Cultura

Poética, feminina, socialmente empenhada: Maria Beatriz (1940-2020)

A artista que há vários anos vivia em Amesterdão, nos Países Baixos, morreu este sábado

Poética, feminina, socialmente empenhada: Maria Beatriz (1940-2020)

Celso Martins

Jornalista

Maria Beatriz em 2016 na Galeria Ratton, em Lisboa
Luís Barra

Poética, feminina, socialmente empenhada, assim podemos dizer da obra de Maria Beatriz, artista portuguesa que há várias décadas residia em Amesterdão e que faleceu neste dia 11 vítima de cancro. Nascida em Lisboa, a artista frequentou o curso de pintura na Escola de Belas-Artes mas acabou por ceder ao desejo de abandonar o país, rumo a Londres onde vive até 1963.

Em meados da década foi ainda bolseira da Fundação Gulbenkian em Paris onde estudou gravura e assiste ao Maio de 68, momento histórico que a marca profundamente.
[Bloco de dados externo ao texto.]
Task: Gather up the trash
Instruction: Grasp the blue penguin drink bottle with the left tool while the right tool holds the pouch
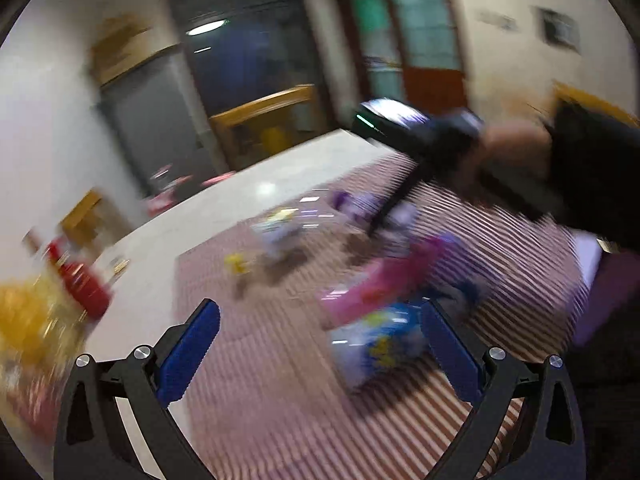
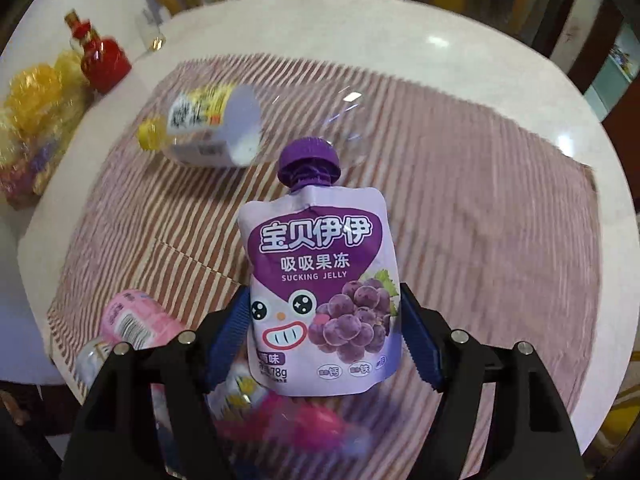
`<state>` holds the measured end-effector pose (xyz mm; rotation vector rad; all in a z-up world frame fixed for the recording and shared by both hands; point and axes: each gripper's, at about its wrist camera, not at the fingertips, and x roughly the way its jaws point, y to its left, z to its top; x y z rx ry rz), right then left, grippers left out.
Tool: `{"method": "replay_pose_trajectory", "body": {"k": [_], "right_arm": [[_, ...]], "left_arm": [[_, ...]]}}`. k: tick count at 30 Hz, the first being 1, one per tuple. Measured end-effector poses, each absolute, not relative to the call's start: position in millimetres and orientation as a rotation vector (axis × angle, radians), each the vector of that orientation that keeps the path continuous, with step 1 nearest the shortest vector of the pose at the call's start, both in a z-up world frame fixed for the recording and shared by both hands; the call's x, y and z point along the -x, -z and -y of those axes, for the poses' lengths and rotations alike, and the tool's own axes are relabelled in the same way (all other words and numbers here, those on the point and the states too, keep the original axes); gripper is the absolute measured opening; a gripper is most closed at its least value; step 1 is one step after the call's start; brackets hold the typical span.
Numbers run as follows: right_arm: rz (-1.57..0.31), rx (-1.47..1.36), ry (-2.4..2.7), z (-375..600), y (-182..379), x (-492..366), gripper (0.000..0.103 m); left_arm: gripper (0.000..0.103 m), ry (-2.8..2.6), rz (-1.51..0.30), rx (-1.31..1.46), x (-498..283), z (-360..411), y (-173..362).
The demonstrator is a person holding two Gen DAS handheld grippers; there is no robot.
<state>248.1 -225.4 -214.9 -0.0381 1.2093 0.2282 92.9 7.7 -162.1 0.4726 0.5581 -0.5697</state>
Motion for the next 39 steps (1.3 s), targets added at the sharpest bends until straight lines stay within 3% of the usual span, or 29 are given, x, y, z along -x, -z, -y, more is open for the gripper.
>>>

Mas será na Holanda, cuja cultura visual evidentemente a fascinou, que desenvolverá grande parte de uma obra que ostenta uma forte capacidade de relacionar uma dimensão onírica com as imagens do quotidiano.

Com um percurso relativamente discreto entre nós (expõe pela primeira vez em Portugal na Galeria Palmira Suzo em 1998) mas com momentos de alguma visibilidade e bom acolhimento crítico, como os que corresponderam às exposições abrangentes realizadas na Casa da Cerca em Almada (1998 e 2016) e Fundação Calouste Gulbenkian (2012) Maria Beatriz interroga não apenas os processos da pintura e da escultura olhando para essas tradições de modo interpelador como problematiza as referências históricas que essas tradições lhe fazem chegar. Importantes no seu trajeto são, por exemplo os desenhos e as pinturas que usam a metodologia da colagem e do recorte num contexto onde figuras femininas animais e objetos se encontram com irregulares presenças de cor.

Os escorrimentos e esvaziamentos cromáticos em torno de temas que agregam memória pessoais e signos transportam marcas da experiência social e política ou evocações como as da série de “Os Comedores de batatas” (2011-2012) que recupera temas de Van Gogh em pinturas sobre veludo. É ainda a problematização da representação que parece conduzi-la à criação de instalações cujos componentes existem algures entre a tridimensionalização da pintura e uma escultura quase sem espessura com uma eficácia cénica e objetual assinalável. Essa mesma vontade de experimentar levou-a ainda a trabalhar o formato livro, a gravura, a fotografia e a azulejaria áreas onde prolonga um imaginário e uma capacidade de evocação simbólica imediatamente reconhecíveis.

Representada em Portugal em coleções como as da Fundação Calouste Gulbenkian, EDP ou CGD, a sua obra pode ainda descobrir-se em várias coleções públicas de Amesterdão e Haia.